All it really guarantees is that reads and writes won't be elided. For
example:

    
    
      *x = 42;
      *x = 43;
    

If x is a normal pointer, the compiler can eliminate the first line. If it's a
pointer to volatile, the compiler must write both values.

Volatile predates multithreading in C (it was meant for memory-mapped IO and
similar things) and hasn't been updated for it, so it has pretty much no
useful properties for multithreading. There are _no_ guarantees about
reordering when it comes to multiple threads. You're guaranteed to see reads
and writes in the correct order from the perspective of the thread your code
is running on, but the compiler won't insert any memory barriers, so it's
completely up for grabs how other threads might see it.

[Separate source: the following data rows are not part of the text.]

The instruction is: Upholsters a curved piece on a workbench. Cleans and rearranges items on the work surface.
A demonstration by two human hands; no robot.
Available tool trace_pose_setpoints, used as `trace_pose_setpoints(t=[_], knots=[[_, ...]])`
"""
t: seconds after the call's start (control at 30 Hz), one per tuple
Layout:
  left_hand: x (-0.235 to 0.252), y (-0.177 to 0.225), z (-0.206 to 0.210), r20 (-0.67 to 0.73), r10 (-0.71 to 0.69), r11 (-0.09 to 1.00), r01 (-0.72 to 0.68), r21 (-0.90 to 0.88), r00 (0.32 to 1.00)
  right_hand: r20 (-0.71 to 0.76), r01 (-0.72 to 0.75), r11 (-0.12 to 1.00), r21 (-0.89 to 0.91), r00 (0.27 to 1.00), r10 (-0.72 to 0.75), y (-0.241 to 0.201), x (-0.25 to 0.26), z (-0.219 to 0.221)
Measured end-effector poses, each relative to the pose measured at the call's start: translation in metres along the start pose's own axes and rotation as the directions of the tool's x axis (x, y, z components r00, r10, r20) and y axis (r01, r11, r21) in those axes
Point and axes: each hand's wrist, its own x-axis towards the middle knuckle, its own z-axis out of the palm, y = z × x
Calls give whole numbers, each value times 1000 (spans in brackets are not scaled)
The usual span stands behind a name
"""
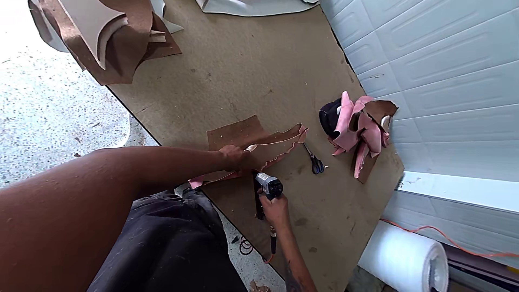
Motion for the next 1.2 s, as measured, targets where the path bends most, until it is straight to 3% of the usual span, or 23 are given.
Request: trace_pose_setpoints(t=[0.33, 0.57, 0.7, 0.77, 0.93, 1.0, 1.1, 1.2], knots=[[0, 0, -5, 22, 13, 1000, -13, 15, 1000, 55, -31, 999, -38, 998, 33, -23, -17, 15], [1, 1, -4, 21, 21, 999, -21, 32, 1000, 93, -74, 996, 43, 993, 69, -25, -30, 23], [4, -1, -6, 7, 37, 999, -37, 6, 999, -59, -104, 995, -12, 993, 103, 31, -40, -3], [8, 4, -9, 11, 34, 999, -34, 17, 999, -150, -119, 985, -122, 983, 101, 74, -41, -20], [-1, 16, 0, -151, 19, 999, -11, 49, 988, -122, -76, 948, -310, 992, 40, 147, -28, -35], [-23, 16, 18, -311, 32, 996, -6, 84, 950, -107, 34, 961, -274, 992, -66, 138, -24, -34], [-65, 14, 58, -529, 39, 989, 41, 139, 848, -87, 221, 962, -158, 968, -236, 75, -4, -35], [-97, 16, 96, -644, -10, 988, 107, 111, 765, 99, 406, 910, -82, 912, -398, 3, 36, -17]])
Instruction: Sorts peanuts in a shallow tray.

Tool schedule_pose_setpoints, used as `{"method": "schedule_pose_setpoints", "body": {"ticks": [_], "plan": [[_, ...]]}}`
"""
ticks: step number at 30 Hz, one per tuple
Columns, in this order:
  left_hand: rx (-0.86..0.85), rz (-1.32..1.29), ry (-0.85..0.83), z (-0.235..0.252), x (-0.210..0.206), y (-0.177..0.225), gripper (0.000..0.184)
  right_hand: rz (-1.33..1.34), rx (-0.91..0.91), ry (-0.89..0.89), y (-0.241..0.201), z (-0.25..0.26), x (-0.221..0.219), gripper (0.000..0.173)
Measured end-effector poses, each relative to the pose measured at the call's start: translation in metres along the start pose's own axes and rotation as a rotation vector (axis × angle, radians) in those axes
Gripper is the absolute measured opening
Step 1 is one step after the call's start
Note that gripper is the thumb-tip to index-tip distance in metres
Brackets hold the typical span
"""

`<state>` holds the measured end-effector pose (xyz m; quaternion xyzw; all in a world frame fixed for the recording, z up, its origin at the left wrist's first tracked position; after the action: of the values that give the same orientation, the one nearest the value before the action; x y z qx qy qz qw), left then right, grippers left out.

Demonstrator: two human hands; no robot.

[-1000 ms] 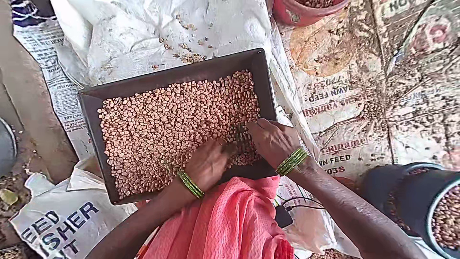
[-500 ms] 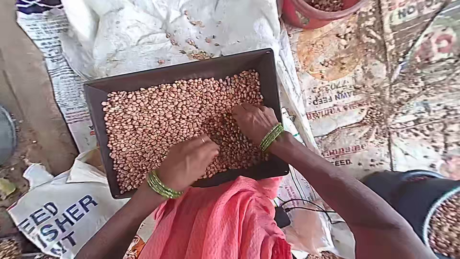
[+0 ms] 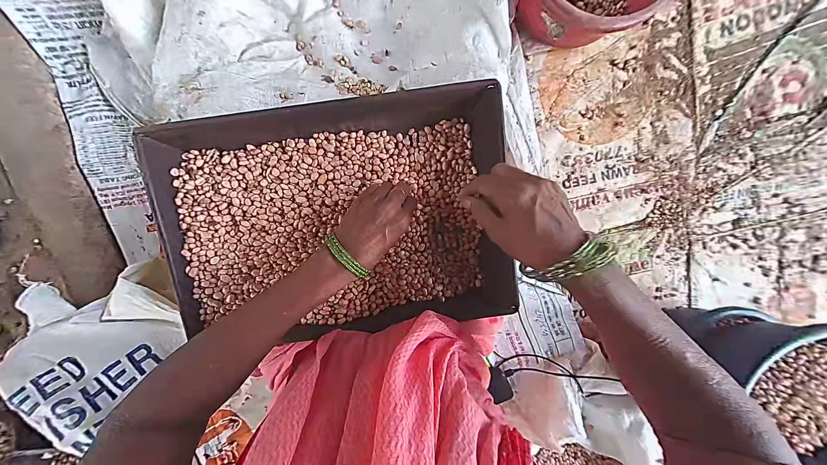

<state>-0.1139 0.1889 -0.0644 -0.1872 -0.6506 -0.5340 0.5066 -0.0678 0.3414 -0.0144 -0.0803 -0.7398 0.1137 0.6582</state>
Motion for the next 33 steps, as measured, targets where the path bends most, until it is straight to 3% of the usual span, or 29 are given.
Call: {"method": "schedule_pose_setpoints", "body": {"ticks": [6, 8, 10, 16, 20, 23, 26, 28, 31, 33], "plan": [[0.284, -0.383, 0.121, -0.005, 0.052, -0.030, 0.018, -0.377, 0.065, -0.142, -0.028, -0.001, -0.039, 0.012], [0.301, -0.384, 0.197, -0.015, 0.072, -0.033, 0.016, -0.422, 0.048, -0.150, -0.032, 0.000, -0.045, 0.013], [0.350, -0.355, 0.141, -0.025, 0.081, -0.029, 0.014, -0.443, 0.030, -0.168, -0.035, -0.001, -0.049, 0.013], [0.271, -0.278, -0.108, -0.040, 0.061, -0.010, 0.014, -0.426, -0.018, -0.252, -0.038, -0.002, -0.056, 0.011], [0.176, -0.115, -0.125, -0.043, 0.031, 0.005, 0.016, -0.371, -0.085, -0.320, -0.031, -0.001, -0.058, 0.020], [0.155, 0.043, -0.197, -0.045, 0.013, 0.012, 0.016, -0.040, -0.078, -0.182, -0.022, -0.001, -0.043, 0.023], [0.106, 0.033, -0.184, -0.049, 0.006, 0.011, 0.015, 0.754, -0.141, -0.158, -0.005, -0.006, -0.017, 0.013], [0.149, -0.089, -0.147, -0.051, 0.011, 0.001, 0.018, 1.232, -0.145, -0.279, 0.000, -0.010, -0.020, 0.024], [0.368, -0.325, -0.120, -0.053, 0.038, -0.019, 0.018, 1.285, -0.209, -0.372, -0.009, -0.015, -0.038, 0.033], [0.417, -0.377, -0.038, -0.057, 0.065, -0.025, 0.018, 1.234, -0.337, -0.366, -0.019, -0.013, -0.052, 0.039]]}}
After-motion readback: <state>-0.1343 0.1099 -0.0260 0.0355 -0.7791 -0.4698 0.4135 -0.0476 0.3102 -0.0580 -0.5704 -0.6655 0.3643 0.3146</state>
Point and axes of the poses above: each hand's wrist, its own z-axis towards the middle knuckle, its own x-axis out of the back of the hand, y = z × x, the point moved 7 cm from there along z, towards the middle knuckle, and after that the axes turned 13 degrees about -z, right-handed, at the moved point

(More completely, it depends entirely on your CPU's memory model. If you're on
an architecture which does strict ordering at the hardware level then you
could potentially take advantage of that. If you aren't then you'll see
whatever crazy results hardware reordering might produce.)

In contrast, Java's volatile is _only_ about multi-threading. So really, the
only thing that's similar between the two languages' use of volatile is how
they spell the keyword.

------
pulse7
Very similar bug was in Digitalk Smalltalk 25 years ago: conversion from
integer to string used a global cache... I notices this while running a batch
with progress indicator on UI. Sometimes integer to string conversion in batch
didn't work and I couldn't find the reason. After loooooooong period of
extensive debugging the issue was pinned down to global cache in integer to
string conversion, which was not thread safe. At first Digitalk didn't want to
fix it "because of performance issues", but in later versions it was fixed...
This bug can cause very serious side effects...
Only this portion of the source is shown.